No more running, no more half-marathon. Oh, and your relatives need to be tested immediately, including your daughters.
The biggest shock came though, when I was admitted to hospital for more tests under general anesthetic. My heart stopped during the procedure, and they had to jump start my heart back into action. Within a week, I had a defibrillator inserted – an ipod-like heart tracker, that scans every heart beat of everyday and hits you with an electrical pulse that shocks the heart if it stops. I hear it’s like being kicked in the chest by a horse.

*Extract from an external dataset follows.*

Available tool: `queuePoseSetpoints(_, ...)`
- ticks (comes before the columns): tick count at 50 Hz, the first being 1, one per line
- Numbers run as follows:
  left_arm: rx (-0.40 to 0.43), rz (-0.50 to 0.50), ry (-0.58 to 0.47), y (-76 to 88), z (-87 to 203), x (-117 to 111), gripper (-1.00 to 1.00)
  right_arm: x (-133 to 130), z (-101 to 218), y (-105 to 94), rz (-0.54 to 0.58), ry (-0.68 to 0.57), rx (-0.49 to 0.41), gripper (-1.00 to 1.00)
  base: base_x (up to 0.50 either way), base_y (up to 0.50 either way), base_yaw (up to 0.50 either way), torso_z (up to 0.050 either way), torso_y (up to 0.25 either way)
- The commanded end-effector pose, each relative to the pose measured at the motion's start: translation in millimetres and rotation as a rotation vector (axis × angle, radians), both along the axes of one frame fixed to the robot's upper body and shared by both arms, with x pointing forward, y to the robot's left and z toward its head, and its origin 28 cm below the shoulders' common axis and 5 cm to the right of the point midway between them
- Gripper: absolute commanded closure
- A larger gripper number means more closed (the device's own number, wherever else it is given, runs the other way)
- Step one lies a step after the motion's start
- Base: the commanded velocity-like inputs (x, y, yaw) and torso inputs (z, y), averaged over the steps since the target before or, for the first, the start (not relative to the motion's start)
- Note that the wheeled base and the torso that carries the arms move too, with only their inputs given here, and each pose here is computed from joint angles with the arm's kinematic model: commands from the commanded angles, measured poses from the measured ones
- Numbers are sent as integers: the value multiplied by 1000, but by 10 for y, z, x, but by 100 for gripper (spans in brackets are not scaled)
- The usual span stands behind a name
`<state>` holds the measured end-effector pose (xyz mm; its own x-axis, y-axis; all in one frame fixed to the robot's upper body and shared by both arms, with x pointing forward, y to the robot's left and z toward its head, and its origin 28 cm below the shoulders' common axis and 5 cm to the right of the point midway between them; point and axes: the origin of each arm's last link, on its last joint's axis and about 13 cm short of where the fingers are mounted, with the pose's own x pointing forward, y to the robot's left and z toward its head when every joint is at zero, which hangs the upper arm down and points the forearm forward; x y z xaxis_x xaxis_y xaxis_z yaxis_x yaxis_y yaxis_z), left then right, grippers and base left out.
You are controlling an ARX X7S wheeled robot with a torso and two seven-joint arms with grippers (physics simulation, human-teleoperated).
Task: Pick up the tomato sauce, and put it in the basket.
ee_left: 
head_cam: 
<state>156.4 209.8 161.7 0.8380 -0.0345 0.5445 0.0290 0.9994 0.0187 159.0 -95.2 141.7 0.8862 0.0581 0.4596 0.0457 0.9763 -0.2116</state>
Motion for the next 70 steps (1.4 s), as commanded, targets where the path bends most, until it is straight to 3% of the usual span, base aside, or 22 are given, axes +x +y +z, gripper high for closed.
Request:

A week later I was back at work.
The condition is hereditary, which shed light onto the deaths of my grandparents at such a young age. Thanks to research, we now know what this condition is. My brother was diagnosed, as well as his two daughters who have had to give up competition gymnastics. With regular monitoring we should all lead a very normal life.
I’m not going to sit around and feel sorry for myself, I’m so lucky to be alive. Many people living with HCM don’t know they have it, and simply drop dead.
In the four years since, I have had no episodes or activity of any sort recorded on my device. Family always came first, but now it seems even more important to devote all that I do to ensure a secure upbringing for my kids.
Without research, my doctors would not have known how to treat or even diagnose my condition. Without research, I probably wouldn’t be alive, and my daughters fatherless. I owe a lot to research.